Мамуся, сходи, пожалуйста, к Залеским и возьми у них мою машинку для папирос, пару манжет, две черные запонки и рубль денег. Я давно одолжил все это Залескому, писал ему уже три раза и просил вернуть, но он не ответил. Посылаю обратно корзинку. Ватрушка с повидлом была очень вкусная, а другую, с творогом, я не стал есть: при нынешнем моем нервном состоянии я боялся, что она может мне повредить. Эту ватрушку я отдал Кубичам. Целую тебя».
Стась послал письмо вместе с корзинкой, а после службы, переодевшись, отправился к Осецкой.
У железнодорожного переезда он встретил Сверкоского, который на чем свет стоит ругал сторожа.
— Дьяволы, воры, собаки, хамы! Выгоню вон, отдам под суд! — Он кричал, топал ногами и с таким остервенением бросал шапку на землю, что даже Амис, поджав хвост, тихо завизжал.
— Пан инженер, я виноват, не скрою, но послушайте, как было дело, а потом и судите, — робко оправдывался сторож. — Приходит Рох, вот тот, со станции, и говорит: «Наша бывшая барышня едет сегодня в Италию». А моей бабе захотелось поблагодарить ее за те вещи, которые она подарила нам, когда уезжала отсюда. Вот баба моя и говорит: «Рафал, побегу-ка я на поезд и поцелую барышне ручки; глядишь, она и даст еще что-нибудь для ребятишек — ведь теперь она вельможная пани. Я мигом вернусь». А я говорю: «Ну что же, иди, а я подежурю за тебя в будке». Я думаю, если пан инженер и узнает, не обидится.

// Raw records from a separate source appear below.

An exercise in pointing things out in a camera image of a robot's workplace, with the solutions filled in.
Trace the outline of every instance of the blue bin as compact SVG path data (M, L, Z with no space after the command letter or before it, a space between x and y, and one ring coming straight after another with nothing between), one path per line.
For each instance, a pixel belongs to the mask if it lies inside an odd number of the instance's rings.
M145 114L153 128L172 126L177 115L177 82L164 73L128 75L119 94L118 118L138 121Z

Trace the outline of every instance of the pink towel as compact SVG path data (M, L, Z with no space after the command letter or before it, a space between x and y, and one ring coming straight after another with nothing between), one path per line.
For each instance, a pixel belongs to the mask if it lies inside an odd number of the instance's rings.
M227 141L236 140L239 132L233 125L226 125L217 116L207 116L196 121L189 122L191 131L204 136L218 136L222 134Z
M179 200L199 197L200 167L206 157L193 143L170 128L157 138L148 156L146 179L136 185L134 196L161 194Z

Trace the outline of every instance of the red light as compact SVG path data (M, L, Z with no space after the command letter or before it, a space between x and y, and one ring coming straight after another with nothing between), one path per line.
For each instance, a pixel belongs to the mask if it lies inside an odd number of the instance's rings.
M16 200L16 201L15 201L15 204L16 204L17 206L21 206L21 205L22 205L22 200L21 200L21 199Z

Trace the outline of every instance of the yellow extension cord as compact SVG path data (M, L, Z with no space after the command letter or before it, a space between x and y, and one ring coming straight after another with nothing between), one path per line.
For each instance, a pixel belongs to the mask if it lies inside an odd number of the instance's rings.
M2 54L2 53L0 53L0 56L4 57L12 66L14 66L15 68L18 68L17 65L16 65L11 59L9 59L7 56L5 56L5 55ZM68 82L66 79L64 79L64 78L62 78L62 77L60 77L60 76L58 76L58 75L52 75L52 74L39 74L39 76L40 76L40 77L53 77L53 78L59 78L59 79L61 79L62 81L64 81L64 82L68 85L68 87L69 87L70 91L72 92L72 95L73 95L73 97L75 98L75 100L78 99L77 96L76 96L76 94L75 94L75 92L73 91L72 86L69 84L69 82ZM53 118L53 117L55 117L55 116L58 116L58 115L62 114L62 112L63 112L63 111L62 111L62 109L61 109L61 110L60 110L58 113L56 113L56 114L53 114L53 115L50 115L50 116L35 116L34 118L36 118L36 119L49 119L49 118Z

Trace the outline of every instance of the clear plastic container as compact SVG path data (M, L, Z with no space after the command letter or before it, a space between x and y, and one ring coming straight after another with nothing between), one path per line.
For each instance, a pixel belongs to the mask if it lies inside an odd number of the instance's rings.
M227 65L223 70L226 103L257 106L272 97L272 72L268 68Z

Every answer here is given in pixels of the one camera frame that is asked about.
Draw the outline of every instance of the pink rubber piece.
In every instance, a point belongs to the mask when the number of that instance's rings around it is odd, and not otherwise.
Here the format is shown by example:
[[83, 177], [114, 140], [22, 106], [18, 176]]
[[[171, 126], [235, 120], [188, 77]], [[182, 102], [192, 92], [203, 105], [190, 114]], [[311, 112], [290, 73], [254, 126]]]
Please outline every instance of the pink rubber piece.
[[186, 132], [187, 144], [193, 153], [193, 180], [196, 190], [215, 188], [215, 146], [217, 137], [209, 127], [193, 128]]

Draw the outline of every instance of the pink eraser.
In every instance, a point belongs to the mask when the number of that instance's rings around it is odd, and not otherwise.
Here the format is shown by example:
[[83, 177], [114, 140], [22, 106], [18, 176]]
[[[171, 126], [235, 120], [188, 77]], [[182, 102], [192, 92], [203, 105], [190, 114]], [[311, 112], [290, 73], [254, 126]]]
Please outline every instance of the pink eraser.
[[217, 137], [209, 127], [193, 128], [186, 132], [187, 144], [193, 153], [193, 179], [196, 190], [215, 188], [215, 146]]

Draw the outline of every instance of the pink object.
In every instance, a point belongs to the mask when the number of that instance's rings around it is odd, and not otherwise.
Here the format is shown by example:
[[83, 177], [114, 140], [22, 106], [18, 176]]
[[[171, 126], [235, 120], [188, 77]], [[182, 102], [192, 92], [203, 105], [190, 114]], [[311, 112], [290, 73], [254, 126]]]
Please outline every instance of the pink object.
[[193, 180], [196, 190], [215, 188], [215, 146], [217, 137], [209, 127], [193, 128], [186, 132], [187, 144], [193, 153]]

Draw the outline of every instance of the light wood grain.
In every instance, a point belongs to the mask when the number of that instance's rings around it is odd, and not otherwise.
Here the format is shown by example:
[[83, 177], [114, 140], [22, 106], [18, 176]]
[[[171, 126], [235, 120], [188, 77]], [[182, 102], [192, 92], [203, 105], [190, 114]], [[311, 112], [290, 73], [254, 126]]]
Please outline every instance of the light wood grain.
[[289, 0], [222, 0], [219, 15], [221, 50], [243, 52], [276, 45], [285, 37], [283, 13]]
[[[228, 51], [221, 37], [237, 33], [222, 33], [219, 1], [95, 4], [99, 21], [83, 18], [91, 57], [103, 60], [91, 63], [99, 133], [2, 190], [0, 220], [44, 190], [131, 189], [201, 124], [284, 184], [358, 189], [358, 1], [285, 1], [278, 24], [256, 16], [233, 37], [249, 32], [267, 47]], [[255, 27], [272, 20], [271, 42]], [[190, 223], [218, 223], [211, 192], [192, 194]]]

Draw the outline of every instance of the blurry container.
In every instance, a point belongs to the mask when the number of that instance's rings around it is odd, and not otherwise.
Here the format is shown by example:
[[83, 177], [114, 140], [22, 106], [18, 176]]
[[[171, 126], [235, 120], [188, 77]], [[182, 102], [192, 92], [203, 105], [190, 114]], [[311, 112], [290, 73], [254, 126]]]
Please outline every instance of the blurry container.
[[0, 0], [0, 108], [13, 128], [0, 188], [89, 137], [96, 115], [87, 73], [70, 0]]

— Не сметь уходить со службы без моего разрешения! Не сметь! Вот напишу рапорт, сниму с работы, выгоню ко всем чертям, тогда будешь знать как самовольничать! — кричал Сверкоский, краснея от злости и подскочив с кулаками к испуганному сторожу, который стоял перед ним навытяжку, рука к козырьку.
— Пан Сверкоский, успокойся! — сказал Стась, взял его под руку и увел. — Ну чего ты кипятишься? Стоит ли портить нервы из-за такого пустяка?
— Сволочи, хамье, важных панов из себя корчат, собаки! Приезжает тут последняя тварь, а эта дура летит ей руки целовать, прощаться… Чтоб вас черти взяли!
— Тише, пан Сверкоский, тише! Не дай бог услышит кто и донесет Гжесикевичу, вот будет скандал!
— Плевать я хотел на этого хама, вора, мошенника. Ему все равно не миновать виселицы.
— Можешь болтать сколько влезет, я не хочу тебя слушать, — сказал Стась и, покинув Сверкоского, спустился с насыпи и пошел к лесу.
Сверкоский свистнул собаку и, когда она подбежала, принялся стегать ее ремнем.
Услышав вой пса и крики Сверкоского, Стась заткнул уши ватой и прибавил шагу — он не любил таких сцен: они волновали его и, как правило, плохо влияли на желудок и сон.